In this step, you’ll mount your Google Drive so that you can access .npy files directly from it. Then, load your training, validation, and test sets using NumPy. Be sure to update the paths to point to your own data files.

Make sure to set to runtime session to use GPU otherwise your training is going to be slow.

In [None]:
# import files and mount google drive
import numpy as np
from google.colab import drive
drive.mount('/content/drive')

# Step 1: Load your .npy files from your Google Drive
# TODO: Replace the paths below with the correct paths to your own files

X_train = np.load('path/to/landis_chlorophyl_regression_train.npy')
y_train = np.load('path/to/landis_chlorophyl_regression_traingt.npy')

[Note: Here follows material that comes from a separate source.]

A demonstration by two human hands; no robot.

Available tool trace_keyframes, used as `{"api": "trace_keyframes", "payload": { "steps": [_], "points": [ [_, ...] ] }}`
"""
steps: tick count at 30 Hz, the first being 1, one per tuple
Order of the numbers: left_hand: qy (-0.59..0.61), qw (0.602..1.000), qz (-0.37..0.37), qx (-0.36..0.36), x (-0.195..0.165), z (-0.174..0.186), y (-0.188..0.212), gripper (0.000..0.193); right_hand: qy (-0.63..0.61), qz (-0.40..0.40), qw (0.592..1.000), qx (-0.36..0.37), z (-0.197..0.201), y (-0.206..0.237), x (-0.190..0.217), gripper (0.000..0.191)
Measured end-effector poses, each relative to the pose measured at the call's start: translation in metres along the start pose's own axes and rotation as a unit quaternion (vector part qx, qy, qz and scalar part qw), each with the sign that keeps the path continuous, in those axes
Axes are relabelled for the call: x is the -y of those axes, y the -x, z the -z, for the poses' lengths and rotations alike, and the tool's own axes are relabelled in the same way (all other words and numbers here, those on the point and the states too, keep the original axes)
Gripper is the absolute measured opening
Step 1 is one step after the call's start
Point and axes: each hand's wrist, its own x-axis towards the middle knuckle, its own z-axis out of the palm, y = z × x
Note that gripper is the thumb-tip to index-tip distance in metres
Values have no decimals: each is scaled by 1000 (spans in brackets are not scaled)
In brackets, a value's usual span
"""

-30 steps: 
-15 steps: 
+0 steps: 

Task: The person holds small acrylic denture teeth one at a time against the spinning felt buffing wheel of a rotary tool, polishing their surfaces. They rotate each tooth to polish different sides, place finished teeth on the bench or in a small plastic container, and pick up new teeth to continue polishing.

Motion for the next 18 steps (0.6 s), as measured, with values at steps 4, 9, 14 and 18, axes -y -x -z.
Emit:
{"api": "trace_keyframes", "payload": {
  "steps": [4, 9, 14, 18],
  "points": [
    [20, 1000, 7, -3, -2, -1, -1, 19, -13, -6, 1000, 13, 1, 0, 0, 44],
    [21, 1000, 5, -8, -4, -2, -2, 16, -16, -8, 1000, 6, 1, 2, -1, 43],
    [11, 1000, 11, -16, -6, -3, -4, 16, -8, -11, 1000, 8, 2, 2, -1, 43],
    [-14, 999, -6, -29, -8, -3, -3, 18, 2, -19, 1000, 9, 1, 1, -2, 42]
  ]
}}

X_val = np.load('path/to/landis_chlorophyl_regression_val.npy')
y_val = np.load('path/to/landis_chlorophyl_regression_valgt.npy')

X_test = np.load('path/to/landis_chlorophyl_regression_test.npy')
y_test = np.load('path/to/landis_chlorophyl_regression_testgt.npy')

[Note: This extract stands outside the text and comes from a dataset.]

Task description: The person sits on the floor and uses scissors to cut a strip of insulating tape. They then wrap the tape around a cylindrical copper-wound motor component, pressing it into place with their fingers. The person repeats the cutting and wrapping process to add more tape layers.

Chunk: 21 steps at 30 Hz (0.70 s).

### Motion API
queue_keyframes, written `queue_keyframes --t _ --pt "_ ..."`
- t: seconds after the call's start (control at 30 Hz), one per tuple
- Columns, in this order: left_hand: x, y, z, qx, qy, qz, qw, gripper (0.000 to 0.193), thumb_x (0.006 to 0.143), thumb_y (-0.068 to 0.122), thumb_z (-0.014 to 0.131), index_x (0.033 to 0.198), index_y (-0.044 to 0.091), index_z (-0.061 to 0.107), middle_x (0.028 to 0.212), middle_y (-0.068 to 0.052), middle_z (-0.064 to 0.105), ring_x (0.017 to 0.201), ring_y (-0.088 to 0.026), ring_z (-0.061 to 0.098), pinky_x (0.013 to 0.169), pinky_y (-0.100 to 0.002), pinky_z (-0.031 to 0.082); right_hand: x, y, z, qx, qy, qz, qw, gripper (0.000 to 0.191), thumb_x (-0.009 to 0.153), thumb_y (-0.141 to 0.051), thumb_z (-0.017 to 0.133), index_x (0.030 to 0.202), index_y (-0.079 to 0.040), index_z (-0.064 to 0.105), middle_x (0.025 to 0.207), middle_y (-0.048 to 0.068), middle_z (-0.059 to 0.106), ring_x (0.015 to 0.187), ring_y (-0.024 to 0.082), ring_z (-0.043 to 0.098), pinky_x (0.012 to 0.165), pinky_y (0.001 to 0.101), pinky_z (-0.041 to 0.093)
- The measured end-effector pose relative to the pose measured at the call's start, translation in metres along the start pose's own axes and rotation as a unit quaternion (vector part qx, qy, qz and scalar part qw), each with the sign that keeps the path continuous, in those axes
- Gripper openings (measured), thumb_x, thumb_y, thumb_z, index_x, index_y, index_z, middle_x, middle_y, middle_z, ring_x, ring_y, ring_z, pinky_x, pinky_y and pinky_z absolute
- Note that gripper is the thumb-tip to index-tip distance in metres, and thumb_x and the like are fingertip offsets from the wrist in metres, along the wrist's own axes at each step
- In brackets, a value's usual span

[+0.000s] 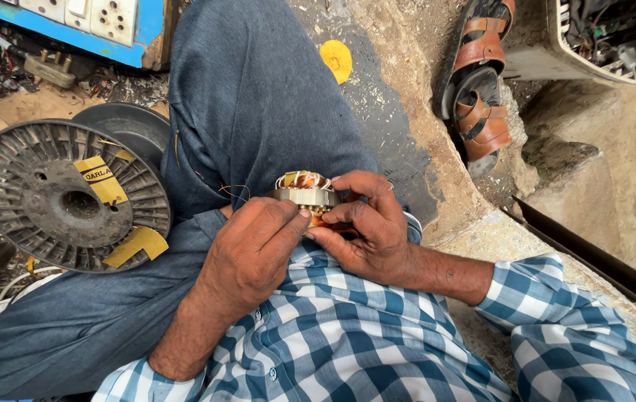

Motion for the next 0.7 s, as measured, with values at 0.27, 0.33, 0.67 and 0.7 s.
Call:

print("Training set shape:", X_train.shape)

### Standardize the Data & Create Dataset

Here, you will standardize your dataset using StandardScaler. This ensures that each feature has zero mean and unit variance. Remember to fit the scaler only on the training data, and then transform all splits using that same scaler.

You’ll define a custom PyTorch Dataset to wrap your data and make it compatible with DataLoader. After that, instantiate the datasets and set up data loaders with appropriate batch size and parallel loading settings (num_workers, prefetch_factor).

In [None]:
import torch
from torch.utils.data import Dataset
from sklearn.preprocessing import StandardScaler

# Step 1: Standard scaling based on training data only
# TODO: Scale your validation and test sets using statistics from the training set only
X_train_scaled = # COMPLETE ME
X_val_scaled = # COMPLETE ME
X_test_scaled = # COMPLETE ME

# Step 2: Create custom dataset class
class ChlorophyllDataset(Dataset):
    def __init__(self, X, y):
      # TODO: Convert your numpy arrays to torch tensors with the correct dtype
        self.X = # COMPLETE ME
        self.y = # COMPLETE ME

    def __len__(self):
        return len(self.X)

    def __getitem__(self, idx):
        return self.X[idx], self.y[idx]

# Step 3: Instantiate your datasets
train_dataset = ChlorophyllDataset(X_train_scaled, y_train)
val_dataset = ChlorophyllDataset(X_val_scaled, y_val)
test_dataset = ChlorophyllDataset(X_test_scaled, y_test)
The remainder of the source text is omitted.